There is a tremendous amount of software development going on in large enterprises today. Customers often joke that they have more developers on staff than Oracle or Microsoft.
But none of this software is developed in isolation. Ask developers, and they’ll tell you that the infrastructure they have to deal with is more complex and interdependent than ever before. In truth, much of software development is in fact an integration effort. IT development teams are building for myriad front-end web and mobile platforms, while also bringing along everything else the company has ever done. Enterprise development today relies on an increasing number of continually changing apps, data sources, everything as a service (IaaS, PaaS, SaaS, etc.), and integration middleware to play nicely with the real world and work properly for the organization.
Getting all of these distributed systems to an available and stable state for development and testing is like aligning the stars – it is nearly impossible. This lack of stable and available resources creates constraints that delay or prevent successful application deployments.
As an example of what companies face today, an IT leader at a large financial institution recently told me about a process his organization goes through three times a year. He’s dubbed it “enterprise release,” and it involves hundreds of applications, all pushed live simultaneously. These applications—some homegrown, some off-the-shelf, all highly customized—might address thousands of business and technical requirements. But none of the components can be effectively tested against any other systems, because nothing is ever really finished or ready at the same time, so they simply drop functionality out of each release. A development manager at the company summed up the situation this way: “I can’t do anything until I have everything, but I never have everything.”
These guys tried to create copies of production at huge expense, but that never provided enough stability for reliable results. The performance lab environment wouldn’t provide more than 10 percent of the peak production load, so there’s no chance to test for scalability. The code can’t be tested against specialized data scenarios they need, because there’s no DBA access to the data (e.g. where a specific customer scenario might be entered to give triple reward points after her third card purchase at a grocery store).
Sadly, that large financial institution is not alone. I’m sure many readers are nodding in agreement, having experienced similar less-than-ideal development scenarios that arise as a result of consumer-driven IT demands in a distributed software world. The goal of faster delivery drives many companies to implement software changes without forward visibility due to constraints in the environment. In the end, deadlines are missed, the IT organization’s reputation is further diminished, and in some cases (especially with well-known brands and public-facing applications), well-publicized failures make headlines. How can all of us in the business of developing software fix this problem, wherever we work?
We need to accept imitations, not limitations.
Unlike virtually all other manufacturing disciplines, the software development industry typically doesn’t validate its products in a simulator before finalizing and shipping its designs. Can you imagine Boeing taking an experimental wing, bolting it on an airplane in San Francisco, and seeing how well it works on the next scheduled flight to New York?

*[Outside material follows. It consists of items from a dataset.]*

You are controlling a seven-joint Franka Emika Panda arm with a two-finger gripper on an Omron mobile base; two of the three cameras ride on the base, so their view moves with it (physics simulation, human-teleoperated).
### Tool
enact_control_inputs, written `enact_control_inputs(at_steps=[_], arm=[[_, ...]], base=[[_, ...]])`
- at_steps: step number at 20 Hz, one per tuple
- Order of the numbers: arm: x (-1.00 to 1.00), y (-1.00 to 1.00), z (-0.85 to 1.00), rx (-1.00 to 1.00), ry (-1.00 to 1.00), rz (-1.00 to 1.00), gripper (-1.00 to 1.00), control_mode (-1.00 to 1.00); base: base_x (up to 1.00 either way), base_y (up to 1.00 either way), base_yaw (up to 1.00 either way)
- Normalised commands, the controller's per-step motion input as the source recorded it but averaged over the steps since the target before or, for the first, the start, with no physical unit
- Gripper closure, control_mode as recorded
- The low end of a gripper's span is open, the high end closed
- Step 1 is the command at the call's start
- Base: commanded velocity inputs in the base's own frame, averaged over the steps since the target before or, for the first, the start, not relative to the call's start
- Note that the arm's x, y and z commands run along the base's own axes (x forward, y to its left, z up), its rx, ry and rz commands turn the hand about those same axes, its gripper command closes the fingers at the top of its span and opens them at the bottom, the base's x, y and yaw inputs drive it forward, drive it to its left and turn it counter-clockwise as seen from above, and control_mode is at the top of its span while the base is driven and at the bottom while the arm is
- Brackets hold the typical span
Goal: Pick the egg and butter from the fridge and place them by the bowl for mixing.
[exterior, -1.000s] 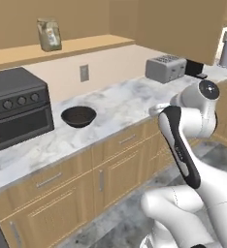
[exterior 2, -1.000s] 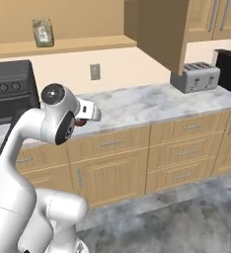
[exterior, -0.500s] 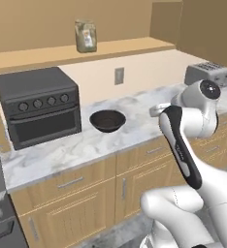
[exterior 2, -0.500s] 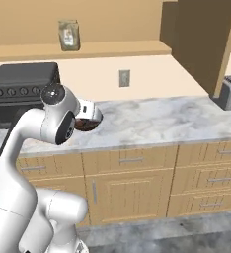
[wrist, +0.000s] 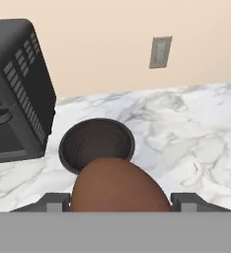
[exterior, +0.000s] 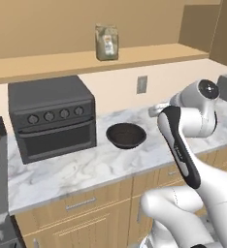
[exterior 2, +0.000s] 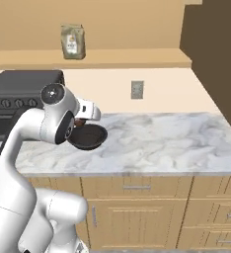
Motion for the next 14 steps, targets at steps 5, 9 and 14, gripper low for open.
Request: enact_control_inputs(at_steps=[5, 9, 14], arm=[[0.00, 0.00, 0.00, 0.00, 0.00, 0.00, 1.00, 1.00], [0.00, 0.00, 0.00, 0.00, 0.00, 0.00, 1.00, 1.00], [0.00, 0.00, 0.00, 0.00, 0.00, 0.00, 1.00, 1.00]], base=[[0.42, -0.51, 0.10], [0.38, -0.44, 0.21], [0.40, -0.27, 0.45]])
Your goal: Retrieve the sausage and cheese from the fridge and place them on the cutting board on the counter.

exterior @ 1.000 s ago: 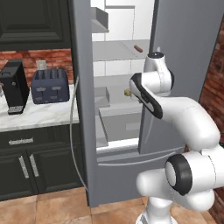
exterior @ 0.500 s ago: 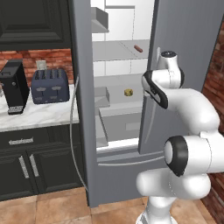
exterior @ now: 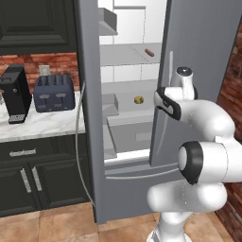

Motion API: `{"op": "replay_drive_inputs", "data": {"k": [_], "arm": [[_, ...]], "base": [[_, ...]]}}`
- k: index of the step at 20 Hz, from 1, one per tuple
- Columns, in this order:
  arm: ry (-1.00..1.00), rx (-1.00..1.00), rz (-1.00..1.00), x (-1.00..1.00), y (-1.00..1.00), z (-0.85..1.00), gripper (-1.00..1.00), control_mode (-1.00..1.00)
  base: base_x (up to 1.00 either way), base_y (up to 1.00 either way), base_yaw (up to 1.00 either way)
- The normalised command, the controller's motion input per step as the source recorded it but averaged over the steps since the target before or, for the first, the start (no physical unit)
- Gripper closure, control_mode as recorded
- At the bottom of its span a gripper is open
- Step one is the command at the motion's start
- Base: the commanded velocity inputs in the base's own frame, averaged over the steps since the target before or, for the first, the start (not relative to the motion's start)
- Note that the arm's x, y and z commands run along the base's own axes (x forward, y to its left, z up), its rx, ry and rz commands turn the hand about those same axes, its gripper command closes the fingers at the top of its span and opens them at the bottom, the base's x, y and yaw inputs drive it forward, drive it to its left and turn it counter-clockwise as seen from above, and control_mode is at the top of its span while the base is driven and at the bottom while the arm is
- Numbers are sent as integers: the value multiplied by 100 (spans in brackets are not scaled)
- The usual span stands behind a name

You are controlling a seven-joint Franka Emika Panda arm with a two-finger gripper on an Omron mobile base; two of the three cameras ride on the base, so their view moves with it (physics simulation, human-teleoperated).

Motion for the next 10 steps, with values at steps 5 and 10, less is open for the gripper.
{"op": "replay_drive_inputs", "data": {"k": [5, 10], "arm": [[-16, 4, 0, 26, -9, -26, -100, -100], [-6, 1, 0, 36, -33, 0, -100, -100]], "base": [[0, 0, 0], [0, 0, 0]]}}
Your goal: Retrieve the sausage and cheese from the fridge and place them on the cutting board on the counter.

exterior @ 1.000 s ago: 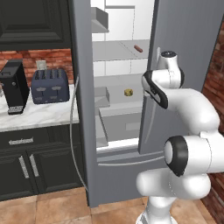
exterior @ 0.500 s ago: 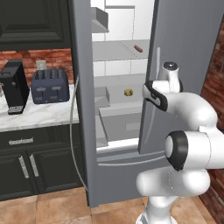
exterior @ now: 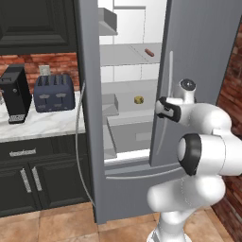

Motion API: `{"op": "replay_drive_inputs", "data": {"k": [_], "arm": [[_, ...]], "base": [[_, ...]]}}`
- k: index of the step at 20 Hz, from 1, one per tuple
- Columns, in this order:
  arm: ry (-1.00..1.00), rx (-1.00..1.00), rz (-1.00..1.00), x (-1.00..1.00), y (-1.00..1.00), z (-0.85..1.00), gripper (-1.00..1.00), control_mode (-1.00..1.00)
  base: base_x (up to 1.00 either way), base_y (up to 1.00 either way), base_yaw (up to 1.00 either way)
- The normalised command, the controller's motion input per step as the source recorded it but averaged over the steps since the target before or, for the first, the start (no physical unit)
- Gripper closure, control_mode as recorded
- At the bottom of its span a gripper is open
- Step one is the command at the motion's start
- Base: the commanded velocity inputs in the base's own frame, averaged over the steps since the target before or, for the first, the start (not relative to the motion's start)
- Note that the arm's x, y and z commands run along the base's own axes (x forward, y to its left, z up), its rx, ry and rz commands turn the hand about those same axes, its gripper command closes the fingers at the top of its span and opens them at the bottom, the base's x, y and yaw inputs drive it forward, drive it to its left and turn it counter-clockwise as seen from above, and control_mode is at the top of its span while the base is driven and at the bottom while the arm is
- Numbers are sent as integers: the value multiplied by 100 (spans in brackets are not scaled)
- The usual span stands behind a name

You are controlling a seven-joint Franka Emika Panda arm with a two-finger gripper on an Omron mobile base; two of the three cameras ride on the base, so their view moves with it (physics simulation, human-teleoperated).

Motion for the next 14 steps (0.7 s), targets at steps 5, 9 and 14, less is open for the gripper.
{"op": "replay_drive_inputs", "data": {"k": [5, 9, 14], "arm": [[-2, 0, 1, 38, -13, 0, -100, -100], [0, 2, 2, 21, 0, 0, -100, -100], [0, 4, 3, 6, 0, 0, -100, -100]], "base": [[0, 0, 0], [0, 0, 0], [0, 0, 0]]}}
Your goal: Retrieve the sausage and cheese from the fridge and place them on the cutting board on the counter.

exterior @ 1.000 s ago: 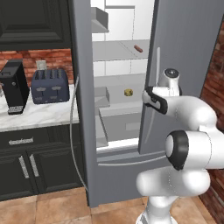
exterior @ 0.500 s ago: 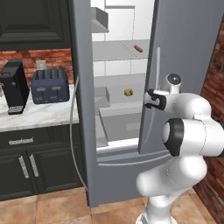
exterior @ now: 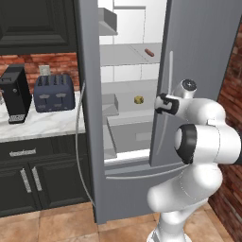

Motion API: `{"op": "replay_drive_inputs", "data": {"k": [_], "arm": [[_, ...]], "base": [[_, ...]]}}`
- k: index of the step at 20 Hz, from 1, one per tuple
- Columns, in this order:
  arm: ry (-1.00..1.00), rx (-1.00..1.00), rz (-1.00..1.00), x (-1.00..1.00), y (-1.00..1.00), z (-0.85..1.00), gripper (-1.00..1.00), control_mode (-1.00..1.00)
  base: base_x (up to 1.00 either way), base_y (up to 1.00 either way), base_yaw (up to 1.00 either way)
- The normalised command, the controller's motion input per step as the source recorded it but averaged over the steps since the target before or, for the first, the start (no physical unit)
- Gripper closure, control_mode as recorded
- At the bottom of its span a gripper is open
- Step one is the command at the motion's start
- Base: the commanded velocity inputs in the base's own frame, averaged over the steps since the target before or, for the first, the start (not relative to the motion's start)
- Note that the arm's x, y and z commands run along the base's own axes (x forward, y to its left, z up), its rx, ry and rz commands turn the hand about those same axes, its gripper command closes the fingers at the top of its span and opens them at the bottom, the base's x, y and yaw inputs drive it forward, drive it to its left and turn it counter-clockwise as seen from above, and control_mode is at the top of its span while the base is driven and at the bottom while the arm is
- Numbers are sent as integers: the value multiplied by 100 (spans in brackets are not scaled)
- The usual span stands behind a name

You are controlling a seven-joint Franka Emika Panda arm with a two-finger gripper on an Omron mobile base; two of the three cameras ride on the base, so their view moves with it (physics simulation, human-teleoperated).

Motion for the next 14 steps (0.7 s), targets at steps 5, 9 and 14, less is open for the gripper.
{"op": "replay_drive_inputs", "data": {"k": [5, 9, 14], "arm": [[0, 2, 2, 31, 0, 0, -100, -100], [0, 0, 3, 37, 0, 0, -100, -100], [0, 2, 11, 7, 0, -4, -100, -100]], "base": [[0, 0, 0], [0, 0, 0], [0, 0, 0]]}}
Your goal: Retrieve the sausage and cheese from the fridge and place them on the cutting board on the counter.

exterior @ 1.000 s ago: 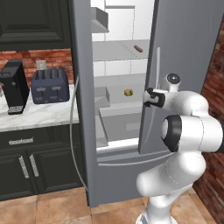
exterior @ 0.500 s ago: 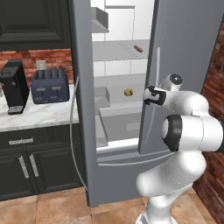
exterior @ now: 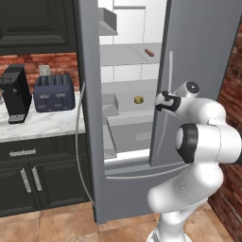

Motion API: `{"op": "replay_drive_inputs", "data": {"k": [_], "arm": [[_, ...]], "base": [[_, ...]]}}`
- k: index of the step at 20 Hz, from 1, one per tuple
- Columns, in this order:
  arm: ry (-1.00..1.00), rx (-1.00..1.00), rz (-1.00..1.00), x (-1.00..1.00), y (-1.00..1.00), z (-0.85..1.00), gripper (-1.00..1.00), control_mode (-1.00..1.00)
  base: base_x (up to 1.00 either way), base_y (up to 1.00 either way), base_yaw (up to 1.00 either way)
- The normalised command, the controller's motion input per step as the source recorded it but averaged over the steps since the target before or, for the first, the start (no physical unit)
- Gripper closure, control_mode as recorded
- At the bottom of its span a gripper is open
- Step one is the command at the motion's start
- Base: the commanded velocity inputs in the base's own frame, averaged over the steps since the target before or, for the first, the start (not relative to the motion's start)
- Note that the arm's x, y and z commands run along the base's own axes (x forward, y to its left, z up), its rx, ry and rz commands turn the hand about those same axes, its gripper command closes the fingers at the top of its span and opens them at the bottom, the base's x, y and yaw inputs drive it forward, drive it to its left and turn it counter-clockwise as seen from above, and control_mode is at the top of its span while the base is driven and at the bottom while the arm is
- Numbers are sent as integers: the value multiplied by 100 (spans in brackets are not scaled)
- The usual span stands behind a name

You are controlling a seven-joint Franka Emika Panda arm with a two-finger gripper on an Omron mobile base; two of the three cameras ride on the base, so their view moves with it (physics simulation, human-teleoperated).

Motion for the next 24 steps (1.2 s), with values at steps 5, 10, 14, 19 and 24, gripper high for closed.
{"op": "replay_drive_inputs", "data": {"k": [5, 10, 14, 19, 24], "arm": [[0, 1, 9, 10, 3, -1, -100, -100], [0, 0, 5, 35, 2, 0, -100, -100], [0, 0, 4, 48, 2, 0, -100, -100], [0, 0, 0, 46, 10, 0, 100, -100], [0, 0, 0, 28, -2, 8, 100, -100]], "base": [[0, 0, 0], [0, 0, 0], [0, 0, 0], [0, 0, 0], [0, 0, 0]]}}
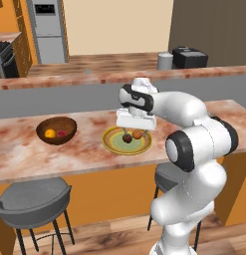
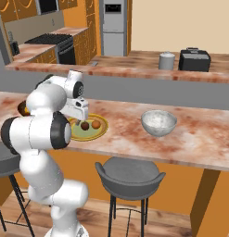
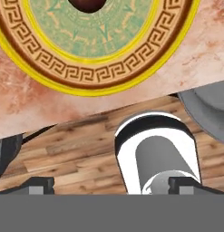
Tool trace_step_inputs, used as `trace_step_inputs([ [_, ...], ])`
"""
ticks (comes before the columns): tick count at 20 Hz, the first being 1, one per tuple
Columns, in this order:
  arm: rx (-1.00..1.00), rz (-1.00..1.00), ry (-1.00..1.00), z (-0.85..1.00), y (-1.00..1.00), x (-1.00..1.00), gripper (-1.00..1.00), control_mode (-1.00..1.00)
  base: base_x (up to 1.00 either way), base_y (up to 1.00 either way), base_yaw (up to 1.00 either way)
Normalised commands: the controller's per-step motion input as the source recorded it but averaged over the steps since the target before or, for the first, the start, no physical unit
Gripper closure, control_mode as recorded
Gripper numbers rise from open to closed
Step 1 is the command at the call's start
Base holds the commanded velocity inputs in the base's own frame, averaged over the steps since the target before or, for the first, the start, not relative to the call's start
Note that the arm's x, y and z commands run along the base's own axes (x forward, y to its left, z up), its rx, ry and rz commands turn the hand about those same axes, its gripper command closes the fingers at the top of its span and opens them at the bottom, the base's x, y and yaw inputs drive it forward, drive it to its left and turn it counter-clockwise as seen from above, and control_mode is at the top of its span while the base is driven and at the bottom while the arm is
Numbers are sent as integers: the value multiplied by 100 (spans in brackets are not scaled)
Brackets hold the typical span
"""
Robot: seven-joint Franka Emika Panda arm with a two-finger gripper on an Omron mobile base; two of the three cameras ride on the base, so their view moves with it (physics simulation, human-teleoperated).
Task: Take the fruits from the plate on the dining counter and place two fruits in each bowl.
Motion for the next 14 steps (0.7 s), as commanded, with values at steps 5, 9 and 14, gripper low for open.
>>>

No, Boeing engineers wouldn’t dream of using the real thing. They test designs using a flight simulator and a wind tunnel, where any condition, from rainy days to high winds can be simulated. In the same way, enterprise software should be engineered and tested using service virtualization, which simulates an application’s surrounding real-world environment, data scenarios, and workload.
Service virtualization “listens” to applications and the messages passed between systems. It then clones those underlying systems in a stable, scalable virtual service environment for software development teams to use. A service virtualization platform such as CA LISA behaves and reacts just like the actual production systems being updated, integrated, or otherwise leveraged. Virtual services can be infinitely customized and used by multiple development teams at the same time.
The result is the polar opposite of what most companies dealing with complex IT landscapes are experiencing today: faster time to market (with few, if any, missed deadlines, planned rationally); lower development costs; and few or no embarrassing defects and performance issues escaping into production to vex end users and customers alike.
With the competition just a click away, isn’t it time for software development to behave more like a real engineering discipline? It’s time we embraced simulation to prove, perfect, and deliver new business and technical functionality without limitations.